Poster tagline adapted from The Mikado

In The Producers, a terrible auditioner for the musical Springtime for Hitler begins his audition with Nanki-Poo's song, "A Wand'ring Minstrel I." After only nine words, the director cuts him off abruptly, saying "THANK YOU!" In at least two episodes of Blackadder Goes Forth, parts of "A Wand'ring Minstrel I" are played. "There Is Beauty in the Bellow of the Blast" is performed by Richard Thompson and Judith Owen on the album 1000 Years of Popular Music. The movie poster for The Little Shop of Horrors, shown to the right, parodies the song title, "The Flowers that Bloom in the Spring, tra la!" changing the word "bloom" to "kill".
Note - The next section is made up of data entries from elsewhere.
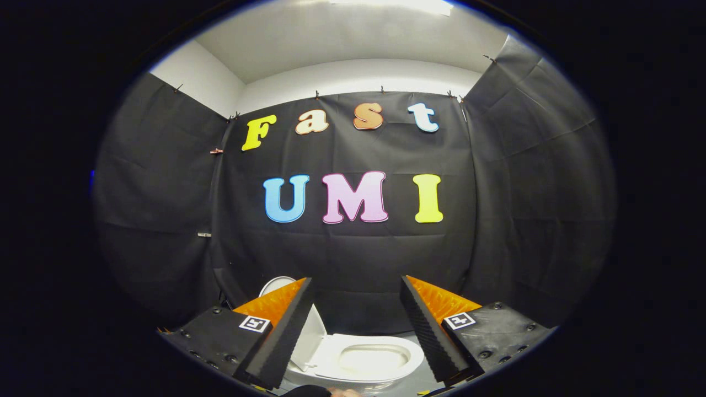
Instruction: Open the toilet lid.
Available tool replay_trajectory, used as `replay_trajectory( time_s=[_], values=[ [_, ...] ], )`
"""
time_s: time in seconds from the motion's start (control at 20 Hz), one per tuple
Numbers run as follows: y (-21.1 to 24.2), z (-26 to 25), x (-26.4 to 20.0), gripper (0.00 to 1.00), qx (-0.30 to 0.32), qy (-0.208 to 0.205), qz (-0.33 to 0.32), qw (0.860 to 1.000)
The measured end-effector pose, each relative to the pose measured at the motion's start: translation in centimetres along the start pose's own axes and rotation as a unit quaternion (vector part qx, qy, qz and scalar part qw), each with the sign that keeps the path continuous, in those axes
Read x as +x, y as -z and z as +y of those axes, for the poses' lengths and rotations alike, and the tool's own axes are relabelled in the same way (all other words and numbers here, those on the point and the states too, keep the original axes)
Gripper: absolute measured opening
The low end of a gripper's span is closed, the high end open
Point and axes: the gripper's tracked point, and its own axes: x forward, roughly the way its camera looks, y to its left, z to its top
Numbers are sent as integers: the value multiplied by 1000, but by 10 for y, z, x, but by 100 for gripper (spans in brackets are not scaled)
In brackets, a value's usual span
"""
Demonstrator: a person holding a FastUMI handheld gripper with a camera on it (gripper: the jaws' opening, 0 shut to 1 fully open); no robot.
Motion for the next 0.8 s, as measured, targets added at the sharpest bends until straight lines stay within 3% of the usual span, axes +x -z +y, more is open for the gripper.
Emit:
replay_trajectory(
  time_s=[0.8],
  values=[
    [1,-3,-2,99,-1,4,1,1000]
  ],
)
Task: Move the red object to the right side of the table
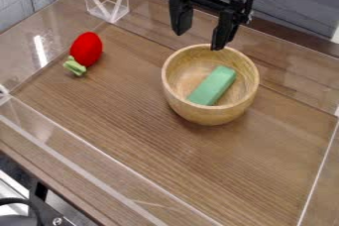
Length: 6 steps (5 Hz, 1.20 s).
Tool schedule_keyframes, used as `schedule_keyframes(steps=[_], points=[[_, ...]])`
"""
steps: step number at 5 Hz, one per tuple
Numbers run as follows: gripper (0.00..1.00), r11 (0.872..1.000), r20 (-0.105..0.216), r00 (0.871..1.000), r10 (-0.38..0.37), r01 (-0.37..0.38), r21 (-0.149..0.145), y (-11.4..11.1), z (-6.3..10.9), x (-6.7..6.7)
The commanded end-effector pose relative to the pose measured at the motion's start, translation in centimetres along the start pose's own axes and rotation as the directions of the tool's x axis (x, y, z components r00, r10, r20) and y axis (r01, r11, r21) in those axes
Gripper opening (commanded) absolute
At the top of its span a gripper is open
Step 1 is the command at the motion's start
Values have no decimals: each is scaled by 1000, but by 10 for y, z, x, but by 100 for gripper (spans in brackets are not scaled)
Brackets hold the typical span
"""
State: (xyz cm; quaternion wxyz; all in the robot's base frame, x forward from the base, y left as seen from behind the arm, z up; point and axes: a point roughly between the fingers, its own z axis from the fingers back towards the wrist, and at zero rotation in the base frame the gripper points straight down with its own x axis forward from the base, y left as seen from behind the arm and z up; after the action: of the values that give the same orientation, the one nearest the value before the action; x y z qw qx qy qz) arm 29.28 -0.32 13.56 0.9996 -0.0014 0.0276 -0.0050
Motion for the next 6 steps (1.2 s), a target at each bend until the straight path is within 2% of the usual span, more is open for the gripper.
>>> schedule_keyframes(steps=[1, 2, 4, 5, 6], points=[[100, 1000, -23, 1000, 3, -3, -3, 12, -10, -8], [100, 997, -6, 997, 75, -75, 0, 47, -14, -14], [100, 984, 50, 983, 177, -178, 11, 127, -20, -27], [100, 977, 63, 975, 212, -213, 18, 162, -30, -28], [100, 966, 72, 964, 255, -257, 15, 185, -42, -23]])
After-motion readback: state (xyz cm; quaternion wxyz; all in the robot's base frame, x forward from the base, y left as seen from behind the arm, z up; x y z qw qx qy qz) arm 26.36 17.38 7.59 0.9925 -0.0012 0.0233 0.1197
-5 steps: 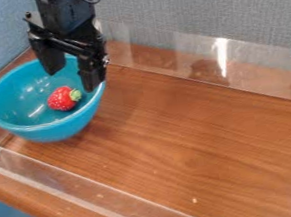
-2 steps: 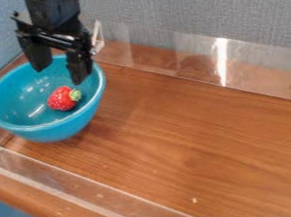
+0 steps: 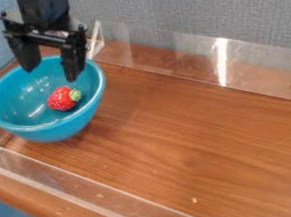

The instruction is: Put the strawberry in the blue bowl

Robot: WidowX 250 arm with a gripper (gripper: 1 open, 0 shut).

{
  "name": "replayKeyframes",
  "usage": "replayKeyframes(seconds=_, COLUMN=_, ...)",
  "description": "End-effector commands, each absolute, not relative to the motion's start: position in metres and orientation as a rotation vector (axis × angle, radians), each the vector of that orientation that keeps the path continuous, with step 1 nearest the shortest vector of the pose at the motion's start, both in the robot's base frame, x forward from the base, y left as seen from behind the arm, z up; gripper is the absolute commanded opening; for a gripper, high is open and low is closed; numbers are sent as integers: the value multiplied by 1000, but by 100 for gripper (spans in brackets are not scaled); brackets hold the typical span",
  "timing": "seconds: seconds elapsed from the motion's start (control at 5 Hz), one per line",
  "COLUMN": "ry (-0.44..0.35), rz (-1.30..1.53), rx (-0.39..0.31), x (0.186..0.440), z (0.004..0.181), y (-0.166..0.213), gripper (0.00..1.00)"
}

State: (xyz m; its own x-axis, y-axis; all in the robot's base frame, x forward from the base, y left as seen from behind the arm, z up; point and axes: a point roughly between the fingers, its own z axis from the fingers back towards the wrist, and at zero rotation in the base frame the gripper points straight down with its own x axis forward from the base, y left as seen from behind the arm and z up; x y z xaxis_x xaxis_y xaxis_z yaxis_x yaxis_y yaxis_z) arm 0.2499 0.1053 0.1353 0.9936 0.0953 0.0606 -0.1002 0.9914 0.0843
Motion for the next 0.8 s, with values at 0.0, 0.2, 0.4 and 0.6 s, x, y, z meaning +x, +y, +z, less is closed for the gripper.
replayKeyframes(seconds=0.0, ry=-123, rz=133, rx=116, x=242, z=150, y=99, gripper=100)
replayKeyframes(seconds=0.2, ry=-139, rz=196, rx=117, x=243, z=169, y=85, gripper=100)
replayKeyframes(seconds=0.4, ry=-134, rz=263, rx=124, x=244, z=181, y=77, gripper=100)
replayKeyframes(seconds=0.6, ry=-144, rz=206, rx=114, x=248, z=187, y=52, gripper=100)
References to "Three Little Maids":
- In the 1981 film Chariots of Fire, Harold Abrahams first sees his future wife as one of the three little maids. Also, the song is featured in the soundtrack to the 1999 Anthony Edwards film Don't Go Breaking My Heart.
- Many television programs have featured the song, including the Frasier episode, "Leapin' Lizards", the Angel episode "A Hole in the World", the British TV series Keep It in the Family and Fresh Fields, The Suite Life of Zack & Cody episode "Lost in Translation", The Simpsons episode "Cape Feare", Alvin and the Chipmunks 1984 episode "Maids in Japan", and the Animaniacs vol. 1 episode "Hello Nice Warners". Magnum, P.I. also used the song when Higgins was putting on a production of "The Mikado". On the Dinah Shore Show, Shore sang the song with Joan Sutherland and Ella Fitzgerald in 1963.
- The Capitol Steps have performed parodies entitled "Three Little Kurds from School Are We" about conditions in Iraq and "Three little wives of Newt", a 2012 lampoon of candidate Newt Gingrich's marital issues.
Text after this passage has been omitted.